Inga and I came across an interesting development recently that has me thinking. In the course of reviewing a statement of claim, we noted that the particulars disclosed various confidential clauses of an agreement that clients of ours had recently entered into. That agreement had the standard confidentiality clauses and our clients were comfortably assured that the details of the agreement would remain secret – but disclosing them in a Statement of Claim meant that they became part of the permanent public record. Further, court proceedings are governed by a so-called “absolute privilege” and so, generally speaking, no action can be taken based on information contained in a statement of claim. So even though there were penalties contemplated in the agreement for a breach of the confidentiality clause, that remedy was no longer available due to the privilege.
The issue has been tackled in the courts from a variety of angles. Once a proceeding has commenced, there are often motions and counter motions about what supporting evidence in the case can be sealed from the public record as confidential. Sometimes the confidential nature of information can lead to it being inadmissible throughout a proceeding. But in the present case, where the information had been disclosed at the outset, there is little that can be done. The information has been publicised, and there is no recourse to the aggrieved party.

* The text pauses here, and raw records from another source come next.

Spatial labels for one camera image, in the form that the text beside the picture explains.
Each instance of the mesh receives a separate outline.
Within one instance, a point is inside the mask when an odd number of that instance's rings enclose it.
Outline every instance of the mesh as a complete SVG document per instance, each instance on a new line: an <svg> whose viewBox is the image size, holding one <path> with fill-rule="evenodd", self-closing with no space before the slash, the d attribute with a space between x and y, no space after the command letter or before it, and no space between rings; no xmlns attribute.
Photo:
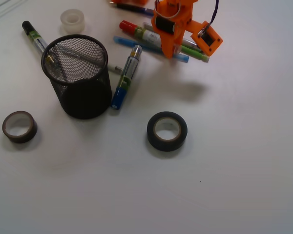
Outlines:
<svg viewBox="0 0 293 234"><path fill-rule="evenodd" d="M55 40L42 56L63 109L76 118L93 118L111 102L106 49L95 39L69 35Z"/></svg>

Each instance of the marker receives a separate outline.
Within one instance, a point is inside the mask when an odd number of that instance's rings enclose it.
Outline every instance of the marker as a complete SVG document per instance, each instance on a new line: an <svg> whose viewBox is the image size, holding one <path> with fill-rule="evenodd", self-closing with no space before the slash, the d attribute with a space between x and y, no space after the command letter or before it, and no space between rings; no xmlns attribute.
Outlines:
<svg viewBox="0 0 293 234"><path fill-rule="evenodd" d="M154 32L152 24L149 24L147 22L144 22L142 25L143 25L143 27L145 29ZM192 50L196 50L196 51L198 51L200 53L203 53L203 51L200 48L198 48L197 45L196 45L196 43L193 42L193 41L190 41L190 40L187 40L187 39L183 38L182 45L185 46L185 47L187 47L187 48L190 48Z"/></svg>
<svg viewBox="0 0 293 234"><path fill-rule="evenodd" d="M147 16L152 16L152 17L154 16L154 10L152 9L134 6L134 5L125 4L125 3L114 3L112 1L110 1L110 4L123 10L133 11L133 12L141 13Z"/></svg>
<svg viewBox="0 0 293 234"><path fill-rule="evenodd" d="M202 60L204 62L209 62L209 56L202 54L196 50L192 50L190 48L187 48L185 46L181 46L182 47L182 52L191 55L192 57L195 57L199 60Z"/></svg>
<svg viewBox="0 0 293 234"><path fill-rule="evenodd" d="M116 88L116 92L114 94L112 100L112 108L115 110L119 110L122 106L124 98L130 88L131 80L135 75L137 67L139 65L139 58L142 53L142 48L139 45L136 45L127 59L126 65L124 67L122 76L119 80L119 83Z"/></svg>
<svg viewBox="0 0 293 234"><path fill-rule="evenodd" d="M126 20L123 20L119 24L119 28L129 33L130 35L134 36L138 40L142 40L143 42L147 44L162 48L161 36L158 35L157 33L144 29ZM178 54L180 52L181 52L181 46L175 45L174 54Z"/></svg>
<svg viewBox="0 0 293 234"><path fill-rule="evenodd" d="M118 36L114 36L114 41L116 43L125 45L125 46L129 46L129 47L134 47L135 45L139 45L142 47L143 50L148 50L151 52L155 52L161 55L164 55L163 51L161 48L158 47L154 47L154 46L149 46L149 45L145 45L142 42L139 41L134 41L134 40L129 40L126 38L122 38L122 37L118 37ZM187 55L181 55L181 54L177 54L177 55L172 55L173 58L181 61L181 62L189 62L189 56Z"/></svg>
<svg viewBox="0 0 293 234"><path fill-rule="evenodd" d="M35 30L29 21L24 21L22 27L31 40L32 44L36 47L40 55L43 54L44 50L48 46L47 42L40 36L40 34Z"/></svg>

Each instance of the marker label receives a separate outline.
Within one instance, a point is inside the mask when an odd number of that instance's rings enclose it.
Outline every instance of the marker label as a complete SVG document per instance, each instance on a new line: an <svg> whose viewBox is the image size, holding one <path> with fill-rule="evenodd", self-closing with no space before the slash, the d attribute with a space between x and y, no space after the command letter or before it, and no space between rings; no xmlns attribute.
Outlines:
<svg viewBox="0 0 293 234"><path fill-rule="evenodd" d="M160 35L154 33L154 32L151 32L149 30L146 30L144 33L143 33L143 36L142 36L142 40L152 44L152 45L155 45L159 48L162 47L162 41L161 41L161 37Z"/></svg>
<svg viewBox="0 0 293 234"><path fill-rule="evenodd" d="M139 61L136 58L129 57L125 65L126 69L124 70L123 76L132 79L133 75L136 72L138 64Z"/></svg>

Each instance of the brown tape roll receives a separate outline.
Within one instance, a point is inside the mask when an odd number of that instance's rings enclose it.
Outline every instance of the brown tape roll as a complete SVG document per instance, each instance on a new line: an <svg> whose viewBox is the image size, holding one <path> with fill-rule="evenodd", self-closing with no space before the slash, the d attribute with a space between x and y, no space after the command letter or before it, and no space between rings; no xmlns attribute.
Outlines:
<svg viewBox="0 0 293 234"><path fill-rule="evenodd" d="M37 123L26 111L16 111L5 118L3 133L14 143L25 143L30 141L37 133Z"/></svg>

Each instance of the blue marker cap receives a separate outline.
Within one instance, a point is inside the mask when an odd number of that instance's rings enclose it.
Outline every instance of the blue marker cap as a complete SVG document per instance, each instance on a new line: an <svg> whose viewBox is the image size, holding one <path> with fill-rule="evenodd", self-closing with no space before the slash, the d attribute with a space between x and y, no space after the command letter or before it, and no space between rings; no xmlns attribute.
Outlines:
<svg viewBox="0 0 293 234"><path fill-rule="evenodd" d="M119 110L122 106L122 103L125 99L126 94L127 94L126 89L121 87L117 88L112 100L111 107L115 110Z"/></svg>

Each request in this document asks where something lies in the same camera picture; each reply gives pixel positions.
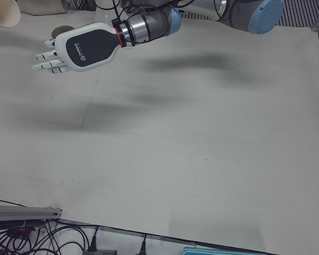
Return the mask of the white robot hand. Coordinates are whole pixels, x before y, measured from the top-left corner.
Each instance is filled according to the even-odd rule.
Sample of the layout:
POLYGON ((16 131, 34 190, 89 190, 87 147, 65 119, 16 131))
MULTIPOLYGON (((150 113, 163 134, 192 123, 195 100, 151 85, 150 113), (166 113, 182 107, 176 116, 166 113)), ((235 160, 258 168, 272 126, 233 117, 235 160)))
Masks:
POLYGON ((61 74, 85 72, 110 63, 124 41, 116 28, 96 22, 63 32, 45 41, 45 46, 51 50, 37 54, 38 63, 32 69, 61 74))

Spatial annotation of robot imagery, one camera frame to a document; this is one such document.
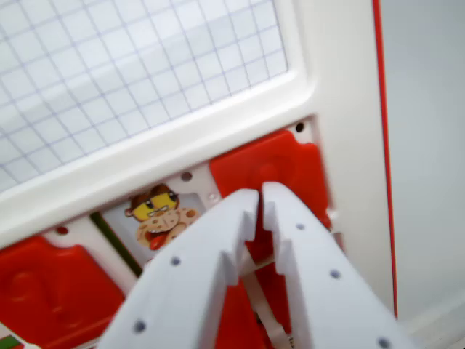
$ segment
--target grid paper
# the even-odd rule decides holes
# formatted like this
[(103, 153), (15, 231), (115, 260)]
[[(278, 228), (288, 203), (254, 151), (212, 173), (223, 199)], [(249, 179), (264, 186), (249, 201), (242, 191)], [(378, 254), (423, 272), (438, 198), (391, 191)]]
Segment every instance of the grid paper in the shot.
[(272, 0), (0, 0), (0, 192), (287, 70)]

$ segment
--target cookie
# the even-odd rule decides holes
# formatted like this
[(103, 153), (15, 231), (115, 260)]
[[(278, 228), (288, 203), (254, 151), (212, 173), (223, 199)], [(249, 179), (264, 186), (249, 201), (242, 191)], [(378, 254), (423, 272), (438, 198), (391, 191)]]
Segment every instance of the cookie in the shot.
[(179, 223), (184, 223), (186, 227), (194, 223), (201, 215), (195, 209), (188, 209), (186, 207), (177, 209), (179, 215)]

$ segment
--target white plastic part
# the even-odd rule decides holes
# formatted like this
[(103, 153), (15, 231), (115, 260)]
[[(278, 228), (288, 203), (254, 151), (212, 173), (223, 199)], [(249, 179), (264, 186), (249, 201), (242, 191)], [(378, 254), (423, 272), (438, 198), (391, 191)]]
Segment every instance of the white plastic part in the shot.
[(296, 348), (414, 348), (305, 204), (276, 182), (262, 194)]
[(255, 236), (259, 194), (241, 189), (207, 211), (144, 269), (98, 348), (212, 348), (226, 286)]

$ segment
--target white plastic frame
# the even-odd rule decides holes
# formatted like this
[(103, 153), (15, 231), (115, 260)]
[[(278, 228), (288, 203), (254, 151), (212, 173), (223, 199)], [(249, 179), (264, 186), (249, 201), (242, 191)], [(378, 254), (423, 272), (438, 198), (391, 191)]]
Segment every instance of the white plastic frame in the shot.
[(372, 3), (275, 0), (275, 6), (287, 74), (1, 194), (0, 246), (313, 115), (335, 231), (344, 234), (352, 264), (393, 309)]

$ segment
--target cartoon sticker
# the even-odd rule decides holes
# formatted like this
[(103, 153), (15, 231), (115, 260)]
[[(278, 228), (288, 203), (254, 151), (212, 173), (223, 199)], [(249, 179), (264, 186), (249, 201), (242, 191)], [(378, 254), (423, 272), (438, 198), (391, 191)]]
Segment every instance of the cartoon sticker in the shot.
[(204, 212), (196, 193), (175, 193), (157, 184), (101, 213), (118, 240), (142, 266)]
[(152, 250), (160, 249), (173, 241), (200, 216), (194, 208), (180, 209), (178, 206), (179, 196), (165, 184), (134, 196), (131, 207), (125, 214), (140, 222), (136, 240)]

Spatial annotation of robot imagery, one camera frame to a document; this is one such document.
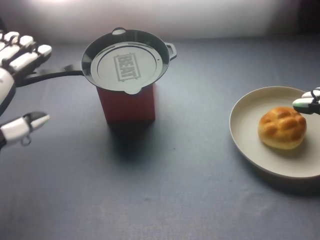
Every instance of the white backdrop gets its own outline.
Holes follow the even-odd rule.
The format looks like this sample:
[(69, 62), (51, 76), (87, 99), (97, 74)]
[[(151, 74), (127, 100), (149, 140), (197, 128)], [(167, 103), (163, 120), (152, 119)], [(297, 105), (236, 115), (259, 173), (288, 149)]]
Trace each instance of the white backdrop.
[(0, 0), (11, 30), (88, 42), (115, 27), (163, 39), (294, 34), (300, 0)]

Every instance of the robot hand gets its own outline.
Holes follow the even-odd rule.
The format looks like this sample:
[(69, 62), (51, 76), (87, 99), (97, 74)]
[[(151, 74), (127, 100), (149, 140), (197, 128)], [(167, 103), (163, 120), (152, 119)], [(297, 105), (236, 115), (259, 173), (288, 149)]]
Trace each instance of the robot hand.
[[(51, 56), (49, 45), (38, 45), (31, 36), (21, 36), (0, 30), (0, 116), (16, 93), (16, 87)], [(28, 145), (30, 133), (43, 126), (50, 116), (44, 112), (30, 112), (0, 124), (0, 149), (17, 142)]]
[(320, 115), (320, 87), (308, 91), (301, 98), (295, 100), (293, 108), (302, 114), (319, 114)]

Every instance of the red block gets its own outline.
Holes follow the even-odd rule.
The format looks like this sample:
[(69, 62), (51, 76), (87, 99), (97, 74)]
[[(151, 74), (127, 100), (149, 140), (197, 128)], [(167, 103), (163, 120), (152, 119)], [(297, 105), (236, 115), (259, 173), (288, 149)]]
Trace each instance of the red block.
[(155, 84), (146, 86), (134, 95), (97, 87), (107, 123), (145, 122), (156, 119)]

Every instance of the gray table surface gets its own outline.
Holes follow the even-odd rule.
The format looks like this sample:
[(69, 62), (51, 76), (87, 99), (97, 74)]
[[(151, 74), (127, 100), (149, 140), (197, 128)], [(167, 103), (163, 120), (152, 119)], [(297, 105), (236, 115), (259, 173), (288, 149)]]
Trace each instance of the gray table surface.
[[(173, 42), (156, 121), (119, 141), (82, 76), (17, 90), (1, 121), (50, 113), (0, 154), (1, 240), (319, 240), (320, 198), (266, 183), (235, 149), (229, 115), (267, 86), (320, 86), (320, 37)], [(43, 68), (79, 61), (55, 46)]]

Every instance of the golden brown bun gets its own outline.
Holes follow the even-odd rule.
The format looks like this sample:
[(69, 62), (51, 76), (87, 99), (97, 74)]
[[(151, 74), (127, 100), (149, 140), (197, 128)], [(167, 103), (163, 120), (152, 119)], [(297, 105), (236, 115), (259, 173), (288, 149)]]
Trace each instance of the golden brown bun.
[(259, 138), (277, 149), (294, 149), (299, 146), (307, 130), (306, 119), (291, 107), (271, 109), (259, 122)]

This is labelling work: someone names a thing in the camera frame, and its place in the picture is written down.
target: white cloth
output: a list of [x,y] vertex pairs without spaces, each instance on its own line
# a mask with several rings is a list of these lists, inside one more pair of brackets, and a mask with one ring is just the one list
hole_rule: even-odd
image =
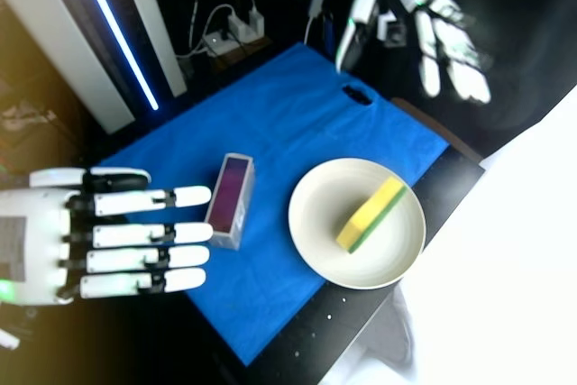
[[577,88],[488,169],[401,282],[419,384],[577,384]]

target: blue cloth
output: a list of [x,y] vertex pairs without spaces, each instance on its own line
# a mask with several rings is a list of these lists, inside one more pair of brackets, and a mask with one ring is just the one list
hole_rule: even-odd
[[[361,89],[371,105],[343,91]],[[324,161],[376,161],[414,184],[447,143],[370,87],[301,44],[102,162],[146,169],[152,188],[213,186],[224,154],[254,158],[256,183],[239,252],[211,249],[207,281],[188,295],[248,365],[324,283],[290,238],[289,200]],[[202,220],[205,207],[135,215]]]

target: round plate
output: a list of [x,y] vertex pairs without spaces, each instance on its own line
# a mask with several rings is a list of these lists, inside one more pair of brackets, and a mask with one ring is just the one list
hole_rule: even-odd
[[376,289],[399,280],[425,245],[425,216],[413,190],[389,211],[353,253],[336,237],[387,178],[391,170],[368,160],[325,162],[298,182],[288,207],[293,242],[305,262],[334,284]]

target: robotic hand
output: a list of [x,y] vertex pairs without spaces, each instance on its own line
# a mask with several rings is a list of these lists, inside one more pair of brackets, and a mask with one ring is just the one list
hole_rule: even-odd
[[336,53],[336,69],[351,70],[362,55],[365,44],[377,29],[385,46],[387,29],[396,16],[412,16],[417,30],[418,47],[422,53],[419,74],[425,93],[438,96],[441,91],[439,62],[463,100],[487,104],[490,91],[481,72],[479,55],[467,32],[463,30],[464,14],[454,0],[399,0],[398,11],[380,14],[379,0],[354,0],[347,26]]
[[[0,301],[62,305],[192,289],[205,282],[206,223],[127,224],[125,213],[201,205],[207,187],[146,190],[144,170],[52,169],[0,192]],[[11,342],[0,330],[0,340]]]

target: sponge
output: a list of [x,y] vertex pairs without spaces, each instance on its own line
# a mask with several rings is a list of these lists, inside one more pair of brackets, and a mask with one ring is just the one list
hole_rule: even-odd
[[407,187],[400,180],[392,176],[388,178],[344,225],[336,237],[337,243],[347,252],[354,252],[403,197],[406,190]]

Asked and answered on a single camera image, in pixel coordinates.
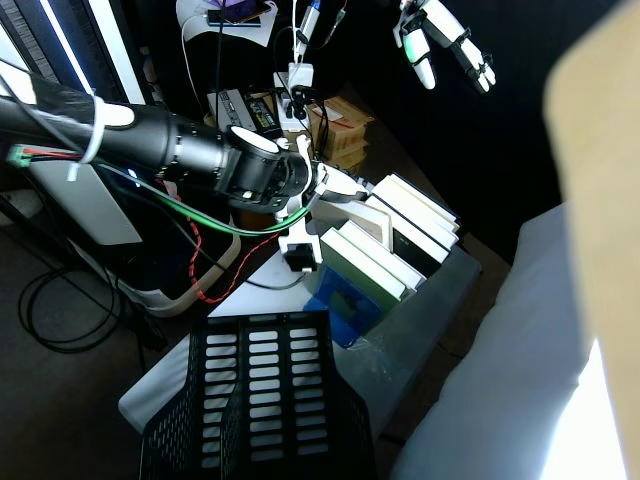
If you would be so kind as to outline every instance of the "stack of books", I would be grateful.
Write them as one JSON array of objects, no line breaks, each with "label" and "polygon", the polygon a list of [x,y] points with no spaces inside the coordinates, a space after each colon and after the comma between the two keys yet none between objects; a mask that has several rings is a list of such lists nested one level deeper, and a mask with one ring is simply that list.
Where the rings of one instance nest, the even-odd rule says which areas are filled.
[{"label": "stack of books", "polygon": [[364,203],[319,202],[313,213],[323,222],[346,220],[320,239],[325,271],[309,306],[330,310],[342,346],[416,293],[447,258],[460,228],[455,214],[397,175]]}]

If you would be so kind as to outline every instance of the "white sheet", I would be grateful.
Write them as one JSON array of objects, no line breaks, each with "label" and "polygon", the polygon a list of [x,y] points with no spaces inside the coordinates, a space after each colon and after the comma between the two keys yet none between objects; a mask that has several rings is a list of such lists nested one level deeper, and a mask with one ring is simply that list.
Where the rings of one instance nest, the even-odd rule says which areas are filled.
[{"label": "white sheet", "polygon": [[580,377],[593,338],[579,320],[569,253],[564,206],[522,227],[496,305],[392,478],[624,478],[599,351],[596,373]]}]

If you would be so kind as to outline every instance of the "smartphone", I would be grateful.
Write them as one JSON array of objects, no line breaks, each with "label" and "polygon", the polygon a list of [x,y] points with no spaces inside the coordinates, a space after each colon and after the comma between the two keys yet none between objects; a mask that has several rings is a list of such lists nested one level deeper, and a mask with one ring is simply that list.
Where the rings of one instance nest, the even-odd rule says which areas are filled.
[{"label": "smartphone", "polygon": [[252,21],[265,12],[271,10],[271,7],[260,0],[244,0],[224,9],[224,18],[231,23],[242,23]]},{"label": "smartphone", "polygon": [[[220,10],[207,10],[207,24],[210,27],[219,27],[221,19],[222,19],[222,16],[220,15]],[[260,28],[261,23],[260,23],[260,17],[256,17],[256,18],[252,18],[251,20],[248,20],[248,21],[242,22],[242,23],[231,23],[229,20],[225,20],[224,24],[222,26],[223,26],[223,28],[229,28],[229,27],[257,27],[257,28]]]}]

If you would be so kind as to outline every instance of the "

Inga suggested, quite rightly, that the problem was in the drafting – proper drafting of the statement of claim would never have included the details of the agreement – essentially it’s fluff, or padding. The statement of claim should have referred to the agreement, and that would have been argued in court, but not filed as part of the public record. Unfortunately, the reason for the confidential information’s inclusion becomes immaterial when we look at recent case law in Ontario which holds that even where the disclosure is malicious or knowingly false, the absolute privilege applies because it is the nature of the court proceeding that requires such protection.
While there really are only a limited number of situations where confidential information could reasonably be included in a statement of claim, this is an important consideration for contracting parties to think about – and one we will be emphasizing in the future when our clients are entering into confidential agreements.